American director and screenwriter
Also known as: John Daniel Singleton
Quick Facts
In full:
John Daniel Singleton
Born:
January 6, 1968, Los Angeles, California, U.S.
Died:
April 29, 2019, Los Angeles (aged 51)

John Singleton (born January 6, 1968, Los Angeles, California, U.S.—died April 29, 2019, Los Angeles) was an American film director and screenwriter whose films often examined urban and racial tensions. He was best known for his directorial debut, Boyz n the Hood (1991).

Singleton was raised near the violence-ridden south-central section of Los Angeles. While studying screenwriting at the University of Southern California, he won several writing awards, which led to his signing a contract with the Creative Artists Agency well before his 1990 graduation. As a student, Singleton wrote a coming-of-age screenplay— titled Boyz n the Hood—that chronicled the lives of three childhood friends growing up in the south-central area amid poverty and gang violence. It was filmed by Columbia Pictures and starred Cuba Gooding, Jr., Laurence Fishburne, and rapper-turned-actor Ice Cube. The film received widespread critical acclaim, rapidly accumulating accolades and awards. Singleton was nominated for Academy Awards for best screenplay and best director, making him the first African American to be nominated for the best director honour.

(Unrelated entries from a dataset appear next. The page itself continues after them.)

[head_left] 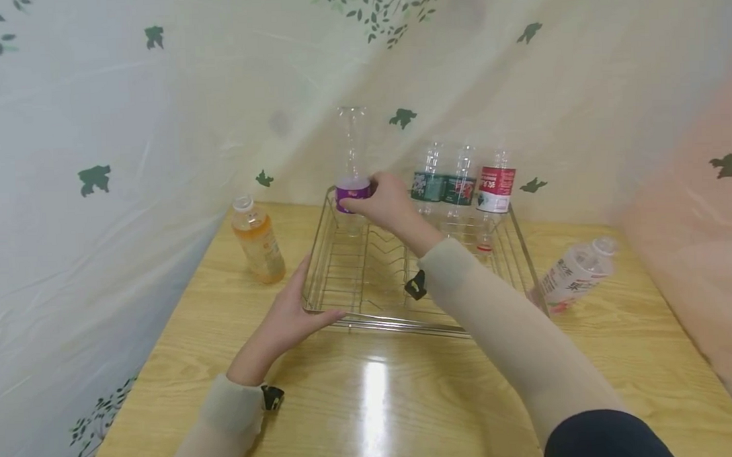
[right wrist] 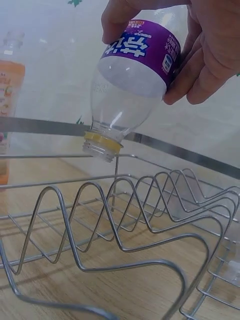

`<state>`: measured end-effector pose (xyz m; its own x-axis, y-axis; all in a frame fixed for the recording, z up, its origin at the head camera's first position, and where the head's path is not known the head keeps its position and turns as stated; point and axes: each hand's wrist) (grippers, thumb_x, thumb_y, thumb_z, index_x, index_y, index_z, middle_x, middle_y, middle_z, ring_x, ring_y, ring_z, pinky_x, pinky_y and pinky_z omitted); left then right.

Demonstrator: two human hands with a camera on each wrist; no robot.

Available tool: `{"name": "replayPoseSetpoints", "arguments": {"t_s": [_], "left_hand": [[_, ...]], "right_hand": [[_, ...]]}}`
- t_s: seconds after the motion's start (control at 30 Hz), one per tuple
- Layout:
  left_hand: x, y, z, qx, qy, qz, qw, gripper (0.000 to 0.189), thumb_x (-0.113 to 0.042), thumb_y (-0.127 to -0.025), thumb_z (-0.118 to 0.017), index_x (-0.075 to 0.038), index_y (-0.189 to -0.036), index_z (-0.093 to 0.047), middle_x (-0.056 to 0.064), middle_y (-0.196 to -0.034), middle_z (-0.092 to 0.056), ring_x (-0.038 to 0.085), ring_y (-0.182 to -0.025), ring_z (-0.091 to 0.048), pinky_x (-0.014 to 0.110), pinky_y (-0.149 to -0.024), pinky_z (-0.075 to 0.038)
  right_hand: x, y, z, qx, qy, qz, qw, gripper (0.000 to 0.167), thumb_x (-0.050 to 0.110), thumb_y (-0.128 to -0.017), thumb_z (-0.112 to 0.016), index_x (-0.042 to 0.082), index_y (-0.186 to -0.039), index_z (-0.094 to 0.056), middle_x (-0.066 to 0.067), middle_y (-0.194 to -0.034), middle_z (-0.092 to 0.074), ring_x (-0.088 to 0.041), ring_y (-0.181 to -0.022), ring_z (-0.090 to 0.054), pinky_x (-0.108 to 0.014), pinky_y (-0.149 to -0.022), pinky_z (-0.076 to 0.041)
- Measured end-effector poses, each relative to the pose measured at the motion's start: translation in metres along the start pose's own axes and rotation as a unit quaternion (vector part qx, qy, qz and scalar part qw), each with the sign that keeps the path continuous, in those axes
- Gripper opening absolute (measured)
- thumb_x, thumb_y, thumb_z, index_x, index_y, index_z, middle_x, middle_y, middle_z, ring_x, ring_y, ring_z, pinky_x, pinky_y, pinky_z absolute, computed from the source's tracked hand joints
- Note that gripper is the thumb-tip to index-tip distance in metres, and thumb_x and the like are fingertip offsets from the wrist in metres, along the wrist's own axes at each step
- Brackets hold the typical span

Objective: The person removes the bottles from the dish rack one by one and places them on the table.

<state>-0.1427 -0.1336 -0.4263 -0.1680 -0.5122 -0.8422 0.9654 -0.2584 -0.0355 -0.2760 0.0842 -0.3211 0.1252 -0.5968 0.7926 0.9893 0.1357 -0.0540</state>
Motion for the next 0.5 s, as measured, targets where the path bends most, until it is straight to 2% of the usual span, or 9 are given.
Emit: {"name": "replayPoseSetpoints", "arguments": {"t_s": [0.27,0.5], "left_hand": [[0.003,0.000,-0.001,0.003,-0.003,0.007,1.0000,0.123,-0.049,-0.079,-0.086,-0.020,-0.165,-0.003,0.010,-0.168,-0.011,0.038,-0.149,-0.020,0.060,-0.117,-0.023],[0.003,-0.001,-0.001,-0.002,-0.008,0.003,1.0000,0.124,-0.053,-0.078,-0.086,-0.022,-0.165,-0.003,0.010,-0.168,-0.011,0.037,-0.149,-0.022,0.058,-0.117,-0.024]], "right_hand": [[0.000,0.014,0.011,-0.001,-0.041,0.001,0.9992,0.063,0.038,-0.082,-0.087,0.001,-0.126,-0.062,-0.006,-0.105,-0.066,-0.020,-0.091,-0.065,-0.029,-0.072,-0.060],[-0.003,0.030,0.025,-0.007,-0.016,0.031,0.9994,0.060,0.043,-0.081,-0.086,0.008,-0.125,-0.064,0.000,-0.105,-0.067,-0.016,-0.092,-0.064,-0.028,-0.077,-0.058]]}}
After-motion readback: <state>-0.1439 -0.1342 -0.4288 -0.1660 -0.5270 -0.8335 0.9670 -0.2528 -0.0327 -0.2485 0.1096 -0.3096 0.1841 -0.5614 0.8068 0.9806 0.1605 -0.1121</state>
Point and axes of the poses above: each hand's wrist, its own y-axis away from the middle knuckle, its own z-axis out of the back of the hand, x = y × z
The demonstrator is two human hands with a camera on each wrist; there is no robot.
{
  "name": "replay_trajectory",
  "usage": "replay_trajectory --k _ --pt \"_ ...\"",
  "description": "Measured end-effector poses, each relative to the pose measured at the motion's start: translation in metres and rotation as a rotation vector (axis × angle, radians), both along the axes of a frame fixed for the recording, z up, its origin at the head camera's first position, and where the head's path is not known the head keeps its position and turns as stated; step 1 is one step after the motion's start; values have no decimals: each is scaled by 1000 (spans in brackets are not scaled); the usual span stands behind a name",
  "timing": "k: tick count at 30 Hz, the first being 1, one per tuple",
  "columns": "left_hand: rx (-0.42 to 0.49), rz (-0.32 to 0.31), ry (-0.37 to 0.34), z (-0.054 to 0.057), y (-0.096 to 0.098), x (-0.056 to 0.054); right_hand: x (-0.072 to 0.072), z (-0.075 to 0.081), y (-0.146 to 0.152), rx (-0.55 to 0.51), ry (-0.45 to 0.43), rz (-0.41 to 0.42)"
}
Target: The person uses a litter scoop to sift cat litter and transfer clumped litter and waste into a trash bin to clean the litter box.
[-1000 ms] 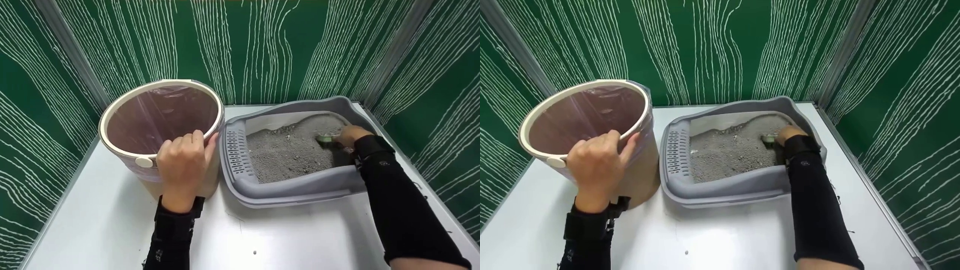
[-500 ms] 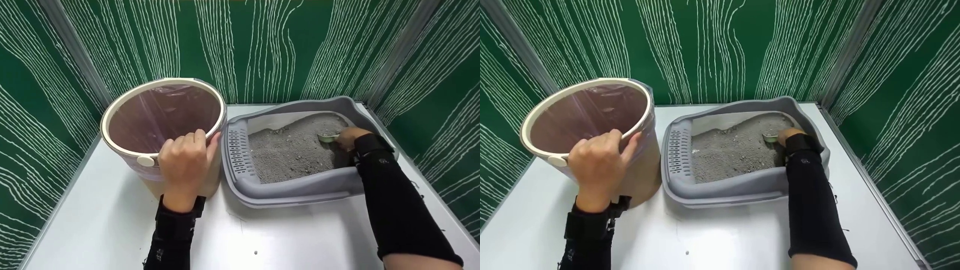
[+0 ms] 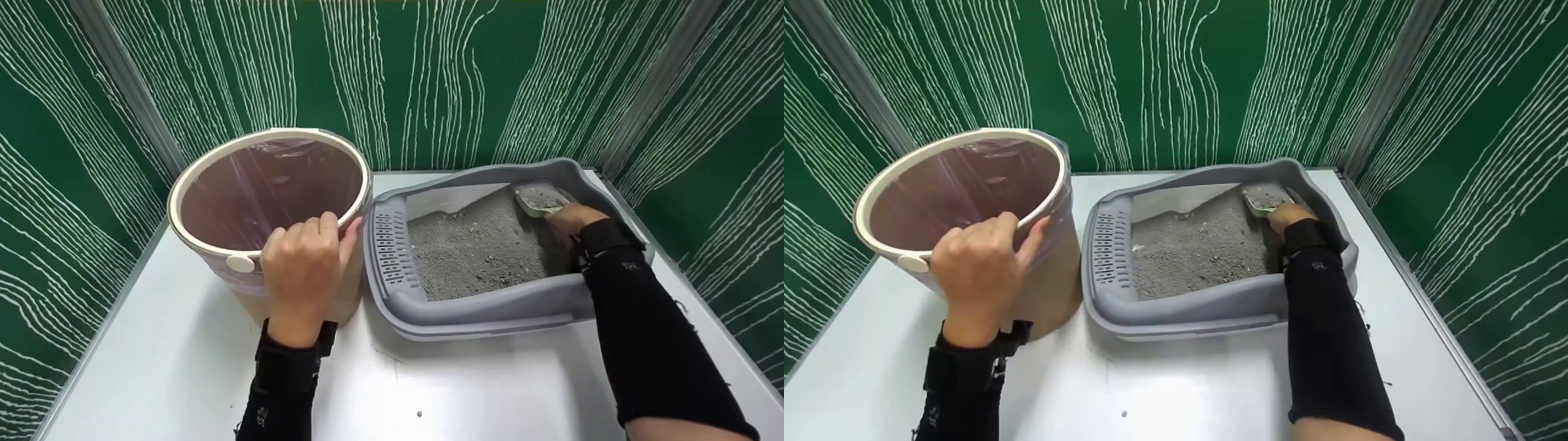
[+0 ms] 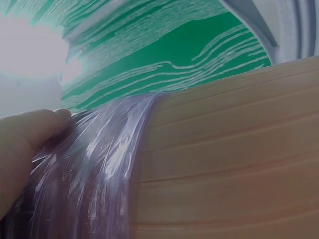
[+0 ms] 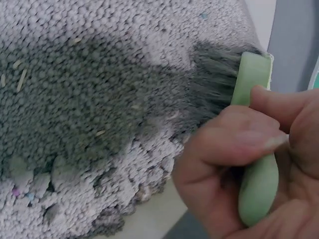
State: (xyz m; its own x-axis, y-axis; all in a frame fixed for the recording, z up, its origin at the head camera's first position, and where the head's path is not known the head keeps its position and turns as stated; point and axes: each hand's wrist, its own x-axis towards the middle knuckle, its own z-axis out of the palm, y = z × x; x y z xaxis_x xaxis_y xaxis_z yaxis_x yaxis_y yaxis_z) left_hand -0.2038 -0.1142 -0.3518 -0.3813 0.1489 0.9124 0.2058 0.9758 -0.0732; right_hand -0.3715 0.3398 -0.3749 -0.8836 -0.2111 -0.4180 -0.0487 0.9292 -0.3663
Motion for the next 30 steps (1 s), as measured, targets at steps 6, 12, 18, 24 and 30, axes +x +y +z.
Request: replay_trajectory --k 6,12,18,24,30 --pt "0 2 -8 -1 -1 -1 3 3 -2 -37 -72 -21" --pt "-9 9 -2 -1 -2 0 4 0 -5 -26 -56 8" --pt "-4 2 -19 -1 -2 2 5 -1 -4 44 16 40" --pt "1 -6 -19 0 -1 2 6 -1 -2 9 67 12" --pt "-9 2 -22 1 -1 1 3 0 -2 -67 -2 -91"
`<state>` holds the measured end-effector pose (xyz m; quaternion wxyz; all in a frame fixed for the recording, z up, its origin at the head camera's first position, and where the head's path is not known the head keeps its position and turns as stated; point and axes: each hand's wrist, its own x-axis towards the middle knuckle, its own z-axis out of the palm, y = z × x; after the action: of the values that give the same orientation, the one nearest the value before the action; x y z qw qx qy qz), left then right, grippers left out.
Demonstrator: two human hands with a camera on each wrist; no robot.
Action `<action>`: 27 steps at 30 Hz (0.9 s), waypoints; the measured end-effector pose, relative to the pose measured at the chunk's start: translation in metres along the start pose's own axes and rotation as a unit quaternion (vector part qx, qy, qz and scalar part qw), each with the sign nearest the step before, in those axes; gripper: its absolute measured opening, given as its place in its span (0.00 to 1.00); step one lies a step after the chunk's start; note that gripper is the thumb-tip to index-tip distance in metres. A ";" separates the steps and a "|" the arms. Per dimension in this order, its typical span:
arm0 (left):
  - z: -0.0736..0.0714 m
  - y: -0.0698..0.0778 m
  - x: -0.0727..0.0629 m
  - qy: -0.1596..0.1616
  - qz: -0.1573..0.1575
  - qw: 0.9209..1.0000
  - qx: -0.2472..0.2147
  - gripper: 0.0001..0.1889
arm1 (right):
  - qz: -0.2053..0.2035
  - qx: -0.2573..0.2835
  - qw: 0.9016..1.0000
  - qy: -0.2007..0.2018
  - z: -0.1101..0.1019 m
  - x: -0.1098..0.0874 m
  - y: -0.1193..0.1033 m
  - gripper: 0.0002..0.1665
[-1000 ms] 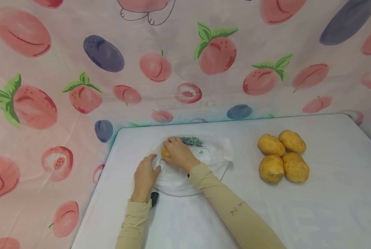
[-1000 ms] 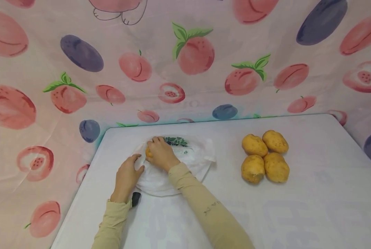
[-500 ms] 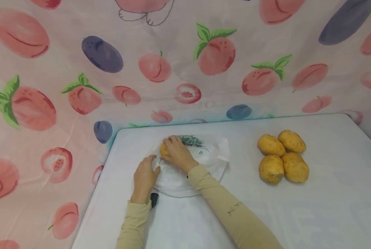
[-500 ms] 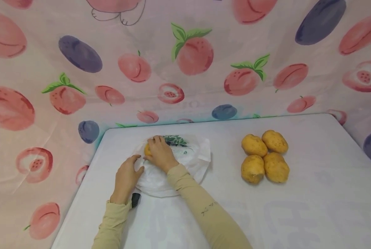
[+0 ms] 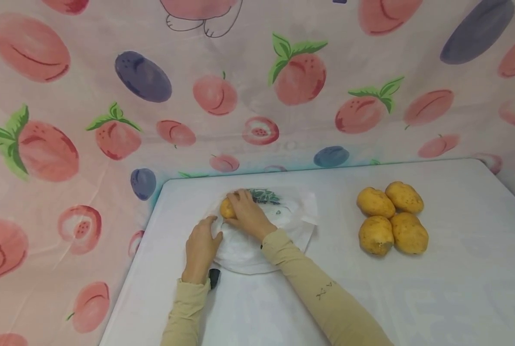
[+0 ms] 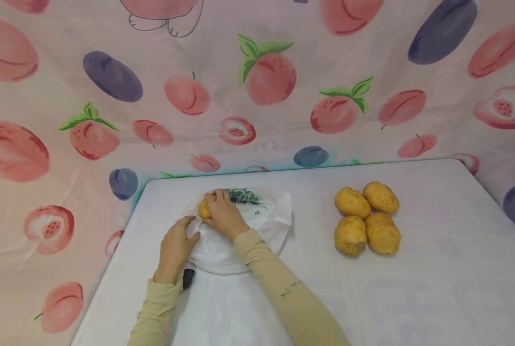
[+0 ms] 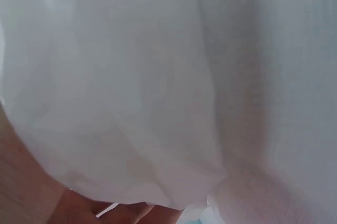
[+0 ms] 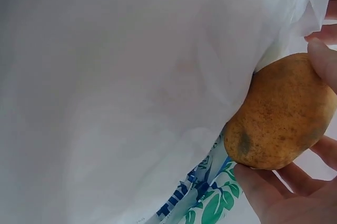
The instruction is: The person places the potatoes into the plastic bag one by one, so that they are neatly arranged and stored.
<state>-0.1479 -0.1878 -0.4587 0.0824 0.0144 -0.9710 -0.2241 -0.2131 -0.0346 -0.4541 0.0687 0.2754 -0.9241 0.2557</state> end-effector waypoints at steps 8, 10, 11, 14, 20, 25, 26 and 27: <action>-0.001 0.001 0.001 -0.012 -0.005 1.000 -0.001 0.24 | -0.006 -0.012 1.000 -0.011 -0.001 -0.004 0.001 0.41; -0.001 0.001 0.001 -0.015 -0.006 1.000 0.001 0.24 | -0.013 -0.017 1.000 -0.012 -0.002 -0.006 0.000 0.42; -0.001 0.001 0.001 -0.015 -0.006 1.000 0.002 0.25 | -0.016 -0.017 1.000 -0.013 -0.003 -0.007 -0.001 0.42; -0.002 0.000 0.001 -0.016 -0.005 1.000 0.001 0.24 | -0.023 -0.016 1.000 -0.010 -0.005 -0.010 -0.003 0.42; -0.002 -0.001 0.000 -0.016 -0.002 1.000 0.000 0.24 | -0.025 -0.024 0.999 -0.012 -0.010 -0.015 -0.006 0.42; -0.002 0.000 0.000 -0.014 0.003 1.000 0.001 0.24 | -0.038 -0.028 0.999 -0.004 -0.015 -0.019 -0.006 0.41; -0.002 0.000 0.000 -0.014 0.003 1.000 0.002 0.24 | -0.044 -0.029 0.999 0.003 -0.016 -0.020 -0.006 0.41; -0.002 0.000 0.000 -0.014 0.003 1.000 0.001 0.24 | -0.048 -0.027 0.998 0.007 -0.017 -0.021 -0.006 0.41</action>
<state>-0.1476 -0.1882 -0.4569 0.0690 0.0083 -0.9723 -0.2230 -0.1924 -0.0197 -0.4423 0.0951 0.3152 -0.9160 0.2294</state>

He followed up this success by directing pop superstar Michael Jackson in the music video for “Remember the Time” (1992). His next film, Poetic Justice (1993), starred Jackson’s sister, singer Janet Jackson. Singleton’s other films included Higher Learning (1995), a drama investigating a variety of social issues as it follows the lives of three college freshmen (1993); Rosewood (1997), based on a true story of racial violence in Florida in the 1920s; a remake of the landmark blaxploitation film Shaft (2000); the action film 2 Fast 2 Furious (2003); and Four Brothers (2005), starring Mark Wahlberg and Tyrese Gibson.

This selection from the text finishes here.